Have a read of what Jeff Bonwick had to say about it at http://blogs.sun.com/bonwick/20040925#128_bit_storage_are_you
Makes an interesting read.
‘His conclusion: “Thus, fully populating a 128-bit storage pool would, literally, require more energy than boiling the oceans.”‘
Ah yes with todays technology. But once again with every advancing technology this will some day not even be a factor.
My brother got his new AMD 64bit and tried Windows XP 64bit. Installing it took hours, performance is really poor, for instance moving application window on the screen took minutes compared to usual 32bit OS seconds. Scrolling down with wheel mouse takes forever etc etc. Of course, Windows XP 64bit isn’t ready yet, just beta version and I’m sure it will get better.
But atleast this episode made my brother willing to try Linux
The problem of any dramatic change on Windows platform like 32 bits to 64 bits is the proprietary applications legacy. For a long time people will not buy a x64 CPU because there are no drivers nor 100% 64-bit applications.

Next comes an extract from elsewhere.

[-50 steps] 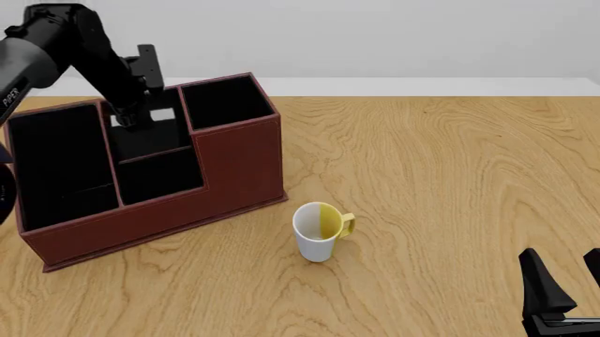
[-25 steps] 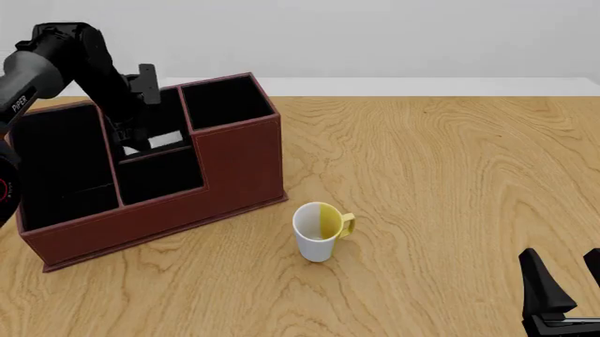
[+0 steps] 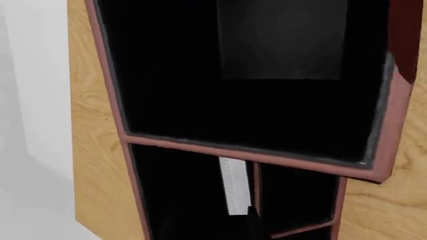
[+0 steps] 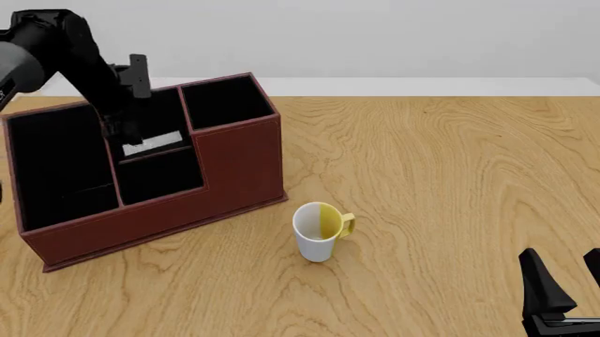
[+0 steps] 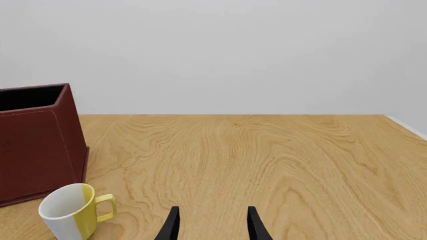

If people used linux or *BSDs we could be making 64 bit to 128 bit CPUs now withou problems. If we have 128-bit GPUs why not 128 bit general-purpose CPUs ? Answer: M$ Windows legacy.
You proved my point very well… the culture as in cocky, antiselfcritic, etc etc etc… the Linuxculture….
As opposed to, say, Mac users?
So Microsoft is releasing a 64 bit version of XP. Isn’t that a little late. If we was to beleive Microsoft they will releas the first versions of Longhorn in a year or so. Once it is out it will take a while to say the least before we get 64 bit software. People that need 64 bit performance will probably have solved the problem in other ways already. Wouldn’t it have made more sense to put a little more effort into Longhorn to get that out on time.